In essence, Quicksilver is a story of war and spies, truth and lies, deceptions, double lives and what we do to make our peace with a world going increasingly mad. The storytelling is tight, the story gripping, but gripping like a waltz – a whirl around a world of falsehoods, friendships and desperate gambits. A fast dance, writer Matt Fitton never lets the pace slacken, despite the layers of story he’ll spin you through, and the multitude of twists and turns you won’t see coming.

Miranda Raison as Constance gives a stand out performance here. Raison plays Wren Clarke with a little of Celia Johnson’s stiff upper lip, but she also shows us the reality of a woman of the war years, her genuine stoicism and optimism mixed with an ability to look unpleasant realities in the face as what they are, be they the broad horrors of war itself or the more personal punches that come with the unknown condition of her husband.
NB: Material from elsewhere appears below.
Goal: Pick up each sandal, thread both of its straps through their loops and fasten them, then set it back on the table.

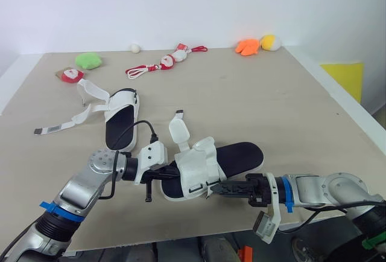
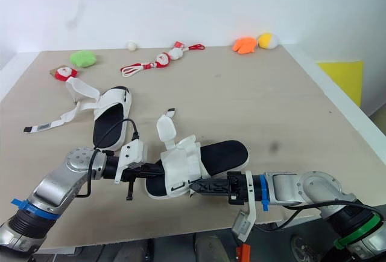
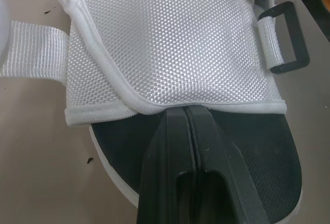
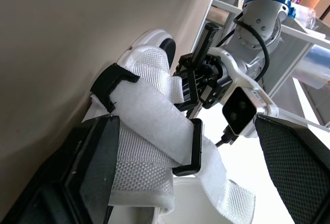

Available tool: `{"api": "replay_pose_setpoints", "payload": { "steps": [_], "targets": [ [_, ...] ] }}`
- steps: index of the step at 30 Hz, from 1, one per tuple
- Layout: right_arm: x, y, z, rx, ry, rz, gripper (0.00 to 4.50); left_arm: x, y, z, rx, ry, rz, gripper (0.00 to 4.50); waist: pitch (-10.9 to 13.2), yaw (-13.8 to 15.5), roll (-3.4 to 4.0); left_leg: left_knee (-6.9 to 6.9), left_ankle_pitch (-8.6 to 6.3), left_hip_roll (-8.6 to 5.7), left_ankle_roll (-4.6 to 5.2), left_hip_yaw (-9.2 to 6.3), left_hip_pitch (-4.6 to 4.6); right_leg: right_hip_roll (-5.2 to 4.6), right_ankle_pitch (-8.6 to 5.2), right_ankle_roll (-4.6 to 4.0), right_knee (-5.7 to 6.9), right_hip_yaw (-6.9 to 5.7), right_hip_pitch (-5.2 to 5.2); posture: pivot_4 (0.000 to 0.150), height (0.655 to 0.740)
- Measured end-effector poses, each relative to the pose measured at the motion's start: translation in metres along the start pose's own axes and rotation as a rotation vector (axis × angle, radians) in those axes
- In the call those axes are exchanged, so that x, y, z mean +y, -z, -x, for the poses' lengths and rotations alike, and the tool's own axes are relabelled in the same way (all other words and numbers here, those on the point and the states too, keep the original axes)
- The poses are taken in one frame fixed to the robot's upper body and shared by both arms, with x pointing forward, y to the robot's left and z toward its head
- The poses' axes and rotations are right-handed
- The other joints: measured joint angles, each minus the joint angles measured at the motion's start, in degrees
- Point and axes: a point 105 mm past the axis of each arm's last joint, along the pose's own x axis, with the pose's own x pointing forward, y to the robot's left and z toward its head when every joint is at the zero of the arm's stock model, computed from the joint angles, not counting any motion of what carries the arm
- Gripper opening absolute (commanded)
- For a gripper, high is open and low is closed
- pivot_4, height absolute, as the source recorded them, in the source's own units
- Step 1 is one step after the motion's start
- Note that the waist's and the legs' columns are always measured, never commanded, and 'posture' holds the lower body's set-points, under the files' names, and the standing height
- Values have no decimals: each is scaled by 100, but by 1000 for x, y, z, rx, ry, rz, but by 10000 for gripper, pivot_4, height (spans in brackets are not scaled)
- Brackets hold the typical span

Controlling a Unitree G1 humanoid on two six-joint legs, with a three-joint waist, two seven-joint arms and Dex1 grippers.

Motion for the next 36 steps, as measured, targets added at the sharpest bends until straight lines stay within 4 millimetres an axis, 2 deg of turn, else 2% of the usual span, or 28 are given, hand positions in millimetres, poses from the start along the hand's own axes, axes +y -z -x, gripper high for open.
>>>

Many 21st century people would crumble when the wounds inflicted on them became personal, but Fitton and Raison together show us something genuinely to be admired in the grit of a bygone generation.

The contrast is made particularly apparent for us by the presence of a thoroughly 21st century woman – Philippa ‘Flip’ Jackson, one of the Sixth Doctor’s previous companions. Lisa Greenwood, who plays Flip, gives an equally strong performance. Again, she’s no shrinking violet, but the contrast between the middle class wartime properness of Constance and the distinctly working class modern attitudes of supermarket deli counter meat-wrangler Flip delivers enjoyable sparks as the two women find ways to accommodate each other’s oddities.

Constance’s husband Henry Clarke has a foot in both storylines and both wars, which means he’s pivotal throughout, and Matthew Cottle as Clarke delivers if not a gentleman spy, then at least a middle management spy that also stands as the living embodiment of the terrible things war can make us do.

In short, Quicksilver is a rollicking black and white spy movie with a solid, sobering moral, but with aliens, time travel, and a 21st century deli counter girl thrown in for good measure. While you might think the science fiction elements should detract from the point, they actually work in harmony with it and deepen it, by giving us additional takes on war that would otherwise be beyond the reach of a straightforward spy story. The story’s tight, some of the characterisation will have you blinking eyelashes out of your eyes, and overall, Quicksilver’s an elevated earful of top class Doctor Who.